307 F. Supp. 1249 | S.D. Tex. | 1969

MEMORANDUM AND ORDER

PER CURIAM.

This is a proceeding for injunctive and declaratory relief brought as a class action by certain recipients of public assistance under the Texas program for Aid to Dependent Children. Under this program, qualifying families could receive $45.00 per month for the caretaker adult and $21.00 per month for each dependent child. Superimposed on this schedule was a “maximum grant” provision which allowed only $135.00 per month to any one family.

Plaintiffs’ complaint asserted that the “maximum grant” provision violated the equal protection clause of the Fourteenth Amendment to the United States Constitution and that it was void because it was irrational in light of the purpose of the Social Security Act, 42 U.S.C.A. § 601 and the Texas Aid to Dependent Children Program, Article 695c, Section 17(6), Vernon's Texas Civil Statutes.

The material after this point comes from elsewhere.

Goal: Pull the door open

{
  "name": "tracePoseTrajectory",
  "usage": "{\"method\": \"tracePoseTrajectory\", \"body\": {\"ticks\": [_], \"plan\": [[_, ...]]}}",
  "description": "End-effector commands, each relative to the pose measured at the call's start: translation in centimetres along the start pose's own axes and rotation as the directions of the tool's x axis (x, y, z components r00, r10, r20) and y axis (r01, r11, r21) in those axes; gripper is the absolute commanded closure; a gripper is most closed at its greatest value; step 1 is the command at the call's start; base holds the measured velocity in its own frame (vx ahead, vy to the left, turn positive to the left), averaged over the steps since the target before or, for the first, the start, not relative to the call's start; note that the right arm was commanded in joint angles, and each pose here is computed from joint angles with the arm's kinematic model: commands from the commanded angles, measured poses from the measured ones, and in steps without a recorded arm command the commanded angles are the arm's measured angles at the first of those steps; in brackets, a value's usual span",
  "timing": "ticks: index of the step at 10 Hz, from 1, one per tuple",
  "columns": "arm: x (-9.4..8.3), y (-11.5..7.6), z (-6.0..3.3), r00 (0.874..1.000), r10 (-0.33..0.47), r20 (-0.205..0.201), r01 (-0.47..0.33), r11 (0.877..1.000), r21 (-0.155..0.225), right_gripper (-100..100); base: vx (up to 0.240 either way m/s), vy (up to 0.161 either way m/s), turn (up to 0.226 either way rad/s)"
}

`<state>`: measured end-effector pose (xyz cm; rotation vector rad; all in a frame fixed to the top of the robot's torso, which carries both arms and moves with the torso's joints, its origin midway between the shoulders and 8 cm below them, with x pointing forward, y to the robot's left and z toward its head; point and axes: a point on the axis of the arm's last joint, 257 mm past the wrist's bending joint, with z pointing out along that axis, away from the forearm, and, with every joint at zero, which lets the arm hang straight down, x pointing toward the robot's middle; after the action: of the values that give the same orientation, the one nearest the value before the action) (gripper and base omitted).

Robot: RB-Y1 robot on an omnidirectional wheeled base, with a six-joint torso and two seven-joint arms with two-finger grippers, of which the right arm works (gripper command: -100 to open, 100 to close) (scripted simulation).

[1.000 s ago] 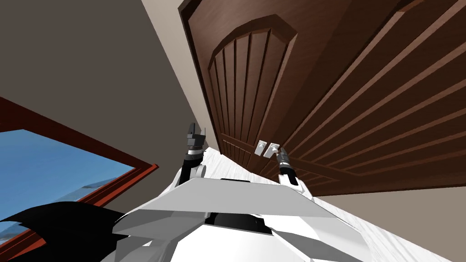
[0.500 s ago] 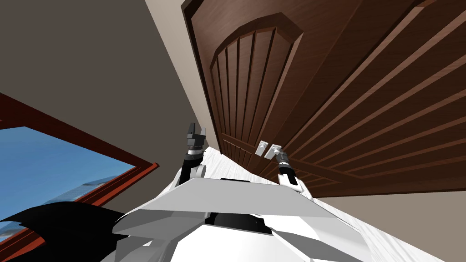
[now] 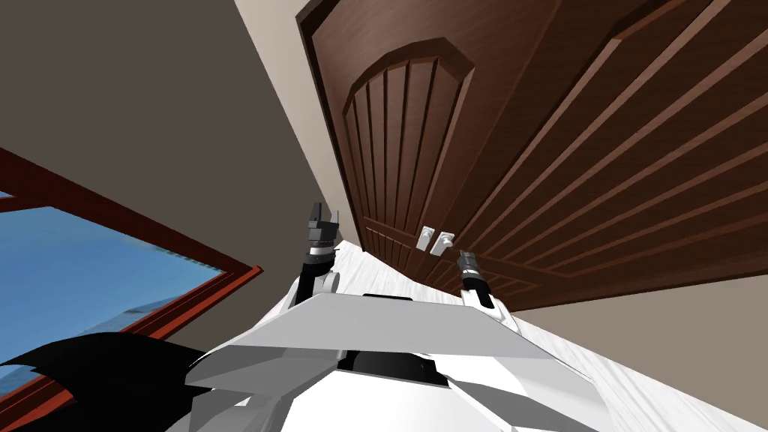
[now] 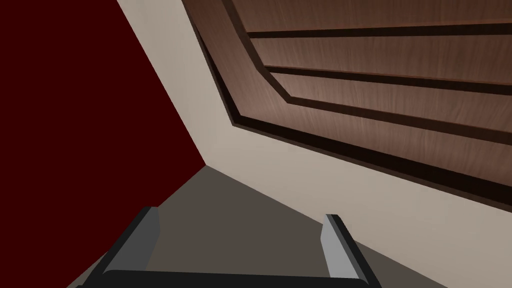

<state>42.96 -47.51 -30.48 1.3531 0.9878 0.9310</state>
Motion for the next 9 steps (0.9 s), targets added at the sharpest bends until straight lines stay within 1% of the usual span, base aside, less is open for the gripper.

Plaintiffs’ motion for a temporary restraining order was denied but their request for designation of a Three-Judge District Court was granted and the Chief Judge of the United States Court of Appeals appointed this panel.

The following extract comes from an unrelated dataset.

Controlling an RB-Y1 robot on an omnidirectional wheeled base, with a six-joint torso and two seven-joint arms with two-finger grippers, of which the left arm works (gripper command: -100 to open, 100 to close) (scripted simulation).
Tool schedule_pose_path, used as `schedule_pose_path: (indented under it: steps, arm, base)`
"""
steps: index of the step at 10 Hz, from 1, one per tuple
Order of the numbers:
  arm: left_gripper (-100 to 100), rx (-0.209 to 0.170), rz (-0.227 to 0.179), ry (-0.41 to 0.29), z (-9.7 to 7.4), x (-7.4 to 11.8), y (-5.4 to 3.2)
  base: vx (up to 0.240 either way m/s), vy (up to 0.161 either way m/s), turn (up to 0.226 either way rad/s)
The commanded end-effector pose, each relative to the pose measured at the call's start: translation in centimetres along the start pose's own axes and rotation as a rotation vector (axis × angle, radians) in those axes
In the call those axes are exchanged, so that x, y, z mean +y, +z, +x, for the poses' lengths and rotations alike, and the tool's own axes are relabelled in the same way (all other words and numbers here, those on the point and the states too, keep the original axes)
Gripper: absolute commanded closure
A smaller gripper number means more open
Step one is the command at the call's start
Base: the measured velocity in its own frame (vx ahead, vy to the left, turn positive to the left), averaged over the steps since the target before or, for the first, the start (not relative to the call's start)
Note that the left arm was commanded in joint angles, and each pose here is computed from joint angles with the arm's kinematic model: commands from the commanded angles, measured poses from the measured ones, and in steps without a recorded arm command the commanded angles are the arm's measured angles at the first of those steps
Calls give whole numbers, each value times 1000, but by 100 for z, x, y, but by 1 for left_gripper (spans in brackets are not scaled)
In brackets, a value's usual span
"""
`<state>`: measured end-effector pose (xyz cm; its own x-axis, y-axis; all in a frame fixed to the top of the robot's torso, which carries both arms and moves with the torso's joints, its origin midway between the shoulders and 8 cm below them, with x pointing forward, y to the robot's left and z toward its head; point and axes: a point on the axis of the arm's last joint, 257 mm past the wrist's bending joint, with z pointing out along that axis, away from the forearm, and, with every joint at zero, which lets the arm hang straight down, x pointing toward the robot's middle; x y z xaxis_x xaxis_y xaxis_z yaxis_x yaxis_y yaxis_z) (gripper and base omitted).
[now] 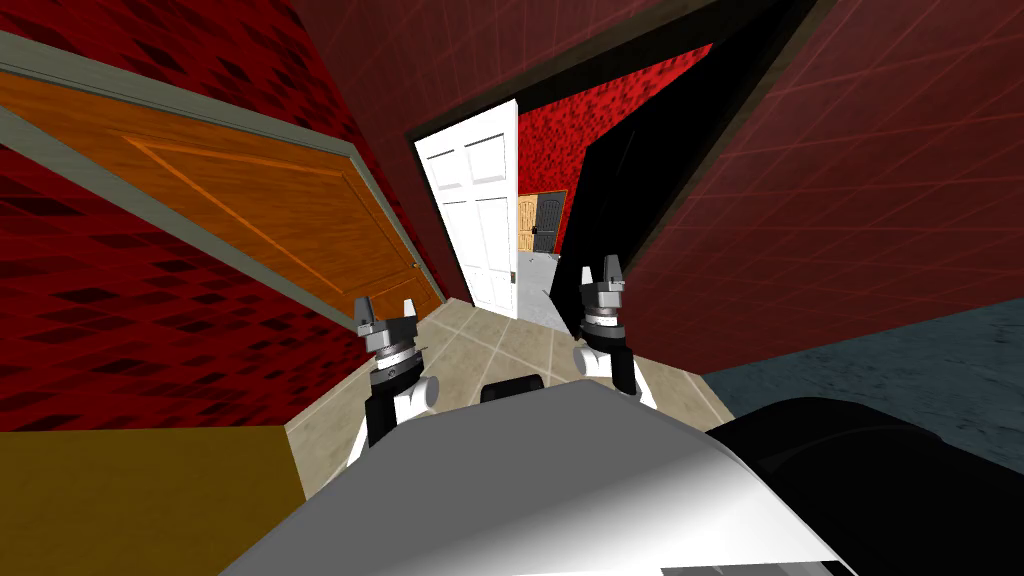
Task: Push the door open
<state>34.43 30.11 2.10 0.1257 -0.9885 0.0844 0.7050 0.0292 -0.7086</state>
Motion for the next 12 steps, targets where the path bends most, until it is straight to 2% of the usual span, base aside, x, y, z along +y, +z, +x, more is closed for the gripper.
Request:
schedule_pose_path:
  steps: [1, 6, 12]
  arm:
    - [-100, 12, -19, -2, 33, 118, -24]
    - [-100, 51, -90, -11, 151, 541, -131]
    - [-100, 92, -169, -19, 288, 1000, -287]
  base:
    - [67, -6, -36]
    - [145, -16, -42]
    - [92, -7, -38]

The parties subsequently informed the court that an evidentiary hearing was unnecessary as the case could be tried by stipulated facts and deposition testimony. This course was taken and after the parties filed briefs on the applicable principles of law, oral arguments were made to the entire panel. Both positions were ably presented and the court then took the case under advisement.

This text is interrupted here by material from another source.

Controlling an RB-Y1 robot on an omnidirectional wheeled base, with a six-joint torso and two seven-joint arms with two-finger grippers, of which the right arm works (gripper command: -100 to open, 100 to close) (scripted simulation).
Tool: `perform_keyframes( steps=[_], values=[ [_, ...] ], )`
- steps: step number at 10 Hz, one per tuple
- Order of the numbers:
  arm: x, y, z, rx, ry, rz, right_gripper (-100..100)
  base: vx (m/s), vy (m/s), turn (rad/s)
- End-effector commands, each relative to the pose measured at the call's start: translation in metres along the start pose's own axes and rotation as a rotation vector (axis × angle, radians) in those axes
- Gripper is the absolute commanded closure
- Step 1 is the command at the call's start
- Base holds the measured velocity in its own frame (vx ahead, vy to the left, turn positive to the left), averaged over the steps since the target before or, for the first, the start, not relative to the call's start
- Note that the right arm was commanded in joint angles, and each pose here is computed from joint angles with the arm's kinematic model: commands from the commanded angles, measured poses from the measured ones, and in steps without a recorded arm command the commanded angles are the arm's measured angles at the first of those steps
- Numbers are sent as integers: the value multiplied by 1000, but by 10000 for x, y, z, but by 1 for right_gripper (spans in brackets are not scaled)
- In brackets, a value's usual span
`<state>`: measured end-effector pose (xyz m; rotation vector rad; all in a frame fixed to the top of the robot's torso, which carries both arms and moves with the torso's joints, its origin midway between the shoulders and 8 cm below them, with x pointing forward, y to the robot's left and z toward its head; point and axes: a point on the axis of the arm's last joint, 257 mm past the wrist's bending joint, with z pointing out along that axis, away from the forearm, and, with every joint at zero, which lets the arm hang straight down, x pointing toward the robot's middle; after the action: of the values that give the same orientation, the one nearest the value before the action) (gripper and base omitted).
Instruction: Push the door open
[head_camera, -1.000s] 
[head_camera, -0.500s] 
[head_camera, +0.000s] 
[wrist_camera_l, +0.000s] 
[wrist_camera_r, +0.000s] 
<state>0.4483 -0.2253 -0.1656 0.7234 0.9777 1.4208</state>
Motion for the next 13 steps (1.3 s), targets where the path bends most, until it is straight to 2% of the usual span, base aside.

Since that time, the defendants have filed a motion to dismiss on the ground that the “maximum grant” provision was in the process of being rescinded by new regulations to be issued by the Commissioner of Welfare of Texas. Plaintiffs oppose the motion, arguing the defendants would be free to return to their old practices if the ease were dismissed and also that there still *1251remains an active dispute over the legality of the practice.

However, after careful consideration this court has concluded that the interests of justice would best be served if this case were dismissed without prejudice to plaintiffs return to this court in the event future abuses are encountered.

Plaintiffs also argue that retroactive benefits are proper in this case under the authority of Machado v. Hackney, 299 F.Supp. 644 (W.D.Tex.) (Three-Judge Panel). In Machado the court ordered retroactive payments to be made to two persons. However, they also stated:

“This Court is satisfied that not everyone denied benefits as a result of the ‘substitute father’ regulation should receive back payments, for this would create a great financial burden on the State while rewarding those who have not diligently protected their rights.”

This rationale clearly places the determination of the merits of a claim for retroactive benefits within the discretion of the court, and we are compelled to deny any such claim in this ease. The financial burden placed on the State by such a decree would be enormous and we are not disposed to its imposition.

The court has this day been informed by way of the affidavit of Burton G. Hackney, Commissioner of Public Welfare of the State of Texas that the “maximum grant” provision “is no longer in force or effect.” The motion is, therefore, ripe for determination.

Defendants’ motion to dismiss will be granted without prejudice.

Defendants will draw an appropriate judgment for submission to the court specifying what steps have been taken by the State regarding the “maximum grant” provision and what policy has been set for the State concerning the future use of such provision.

The Clerk will file this Memorandum and Order and provide counsel for all parties with true copies.